[Exercise data]
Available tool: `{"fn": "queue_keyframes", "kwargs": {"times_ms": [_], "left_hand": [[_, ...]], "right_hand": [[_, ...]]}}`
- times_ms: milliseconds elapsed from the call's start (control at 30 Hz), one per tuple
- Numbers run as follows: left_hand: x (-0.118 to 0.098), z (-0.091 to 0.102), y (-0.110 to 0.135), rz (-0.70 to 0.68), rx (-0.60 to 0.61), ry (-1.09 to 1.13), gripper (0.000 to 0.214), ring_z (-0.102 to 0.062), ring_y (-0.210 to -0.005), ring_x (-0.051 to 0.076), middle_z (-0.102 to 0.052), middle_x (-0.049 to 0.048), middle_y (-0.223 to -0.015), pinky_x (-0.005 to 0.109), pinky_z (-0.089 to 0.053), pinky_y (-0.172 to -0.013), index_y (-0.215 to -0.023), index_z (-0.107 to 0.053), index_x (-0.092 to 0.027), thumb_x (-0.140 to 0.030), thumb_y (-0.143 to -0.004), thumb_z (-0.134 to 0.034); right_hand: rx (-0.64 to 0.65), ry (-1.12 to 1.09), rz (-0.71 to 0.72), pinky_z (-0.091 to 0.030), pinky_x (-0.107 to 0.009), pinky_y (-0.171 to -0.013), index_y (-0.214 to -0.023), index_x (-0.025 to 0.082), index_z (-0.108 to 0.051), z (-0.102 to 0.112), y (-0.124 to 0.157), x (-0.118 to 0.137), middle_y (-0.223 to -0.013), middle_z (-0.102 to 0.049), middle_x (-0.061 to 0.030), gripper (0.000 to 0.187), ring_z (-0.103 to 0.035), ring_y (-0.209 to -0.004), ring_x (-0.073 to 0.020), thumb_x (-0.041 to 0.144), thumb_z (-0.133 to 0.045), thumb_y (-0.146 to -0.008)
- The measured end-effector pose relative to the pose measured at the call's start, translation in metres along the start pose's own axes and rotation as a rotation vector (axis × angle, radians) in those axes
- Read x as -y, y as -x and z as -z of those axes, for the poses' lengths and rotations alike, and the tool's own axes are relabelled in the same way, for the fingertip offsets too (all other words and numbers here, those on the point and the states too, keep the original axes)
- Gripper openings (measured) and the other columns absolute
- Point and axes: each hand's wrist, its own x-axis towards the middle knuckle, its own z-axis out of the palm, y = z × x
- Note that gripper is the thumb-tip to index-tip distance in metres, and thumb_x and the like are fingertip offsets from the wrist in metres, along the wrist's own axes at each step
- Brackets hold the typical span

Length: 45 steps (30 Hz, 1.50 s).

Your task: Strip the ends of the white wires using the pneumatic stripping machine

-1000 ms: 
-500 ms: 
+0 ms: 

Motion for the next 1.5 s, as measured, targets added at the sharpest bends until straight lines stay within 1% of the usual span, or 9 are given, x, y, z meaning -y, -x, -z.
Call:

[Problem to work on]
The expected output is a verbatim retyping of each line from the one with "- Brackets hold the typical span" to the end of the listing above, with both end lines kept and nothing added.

[Result of this exercise]
- Brackets hold the typical span

Length: 45 steps (30 Hz, 1.50 s).

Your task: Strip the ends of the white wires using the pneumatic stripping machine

-1000 ms: 
-500 ms: 
+0 ms: 

Motion for the next 1.5 s, as measured, targets added at the sharpest bends until straight lines stay within 1% of the usual span, or 9 are given, x, y, z meaning -y, -x, -z.
Call:

The exercise has now been completed.